Vendedor é preso acusado de crime que não existiu
Mauricio Della Barba
De Londrina
Um vendedor de carros usados em Londrina está sendo acusado de ter praticado um furto que na verdade não aconteceu. Flávio Alarcon Filho, 33 anos, foi preso ontem depois de ter sido reconhecido por furtar cerca de 3,8 mil dólares de um integrante da delegação de futebol do Uruguai, dentro do hotel Sumatra, onde a equipe está hospedada.
O desaparecimento do dinheiro ocorreu na última quinta-feira e segundo o gerente do hotel, Edson Nascimento, houve um equívoco por parte do hóspede, que não se lembrou onde havia guardado o dinheiro. Acreditando ter sido furtado, queixou-se para a gerência do hotel. Achamos que havia mesmo ocorrido um furto e por isso acionamos a polícia. Posteriormente, fomos verificar que se tratava de um engano do hóspede, disse o gerente, que afirmou ter retirado a queixa de furto e que o caso já estava dado por resolvido.
Alarcon Filho chegou a ser reconhecido por cinco testemunhas do hotel através de fichas policiais. Eu nem sei onde fica este hotel. Isso é perseguição, disse o vendedor de carros. Alarcon Filho tem várias passagens pela polícia por furto.
A família do vendedor está revoltada com a sua prisão. No dia em que ocorreu o sumiço do dinheiro, meu irmão estava em um churrasco e tem testemunhas disso, argumentava a irmã, Ângela Alarcon, ontem na 10ª Subdivisão Policial de Londrina, onde o vendedor estava preso.

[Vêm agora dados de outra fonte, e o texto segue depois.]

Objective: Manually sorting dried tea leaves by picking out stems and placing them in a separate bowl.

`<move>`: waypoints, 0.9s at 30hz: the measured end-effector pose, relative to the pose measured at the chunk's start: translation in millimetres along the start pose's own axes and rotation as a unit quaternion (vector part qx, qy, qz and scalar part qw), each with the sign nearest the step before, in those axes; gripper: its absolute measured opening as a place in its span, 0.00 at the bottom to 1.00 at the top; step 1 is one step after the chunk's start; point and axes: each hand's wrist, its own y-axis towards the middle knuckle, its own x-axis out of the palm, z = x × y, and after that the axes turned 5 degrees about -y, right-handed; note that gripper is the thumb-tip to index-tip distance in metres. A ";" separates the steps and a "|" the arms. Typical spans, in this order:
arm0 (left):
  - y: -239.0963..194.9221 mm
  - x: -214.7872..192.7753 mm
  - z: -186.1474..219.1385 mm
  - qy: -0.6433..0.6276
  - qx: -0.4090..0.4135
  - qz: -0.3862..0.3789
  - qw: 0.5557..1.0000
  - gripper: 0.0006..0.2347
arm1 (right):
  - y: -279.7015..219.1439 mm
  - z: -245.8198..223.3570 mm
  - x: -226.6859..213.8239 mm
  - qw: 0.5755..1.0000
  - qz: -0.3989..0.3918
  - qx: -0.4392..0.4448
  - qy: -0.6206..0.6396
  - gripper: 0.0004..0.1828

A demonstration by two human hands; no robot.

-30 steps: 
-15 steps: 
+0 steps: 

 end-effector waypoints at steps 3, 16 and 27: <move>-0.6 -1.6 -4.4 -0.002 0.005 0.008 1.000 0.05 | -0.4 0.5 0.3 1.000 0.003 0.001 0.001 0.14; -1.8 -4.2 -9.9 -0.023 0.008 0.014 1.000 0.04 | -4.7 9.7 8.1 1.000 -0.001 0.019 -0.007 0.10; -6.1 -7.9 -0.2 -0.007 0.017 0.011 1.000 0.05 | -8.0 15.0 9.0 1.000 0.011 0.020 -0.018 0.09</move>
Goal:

O delegado de plantão, Eurico Hummig, disse que Alarcon Filho foi preso porque houve um reconhecimento das testemunhas. O auto de reconhecimento realizado pelas testemunhas foi positivo e por isso foi solicitada a prisão temporária do suspeito, disse o delegado.
Hummig disse no início da noite de ontem que não tinha conhecimento de que o dinheiro já havia sido encontrado e a queixa retirada. Até agora as vítimas não compareceram no local para retirar a queixa e desconheço o paradeiro do dinheiro, explicou o delegado.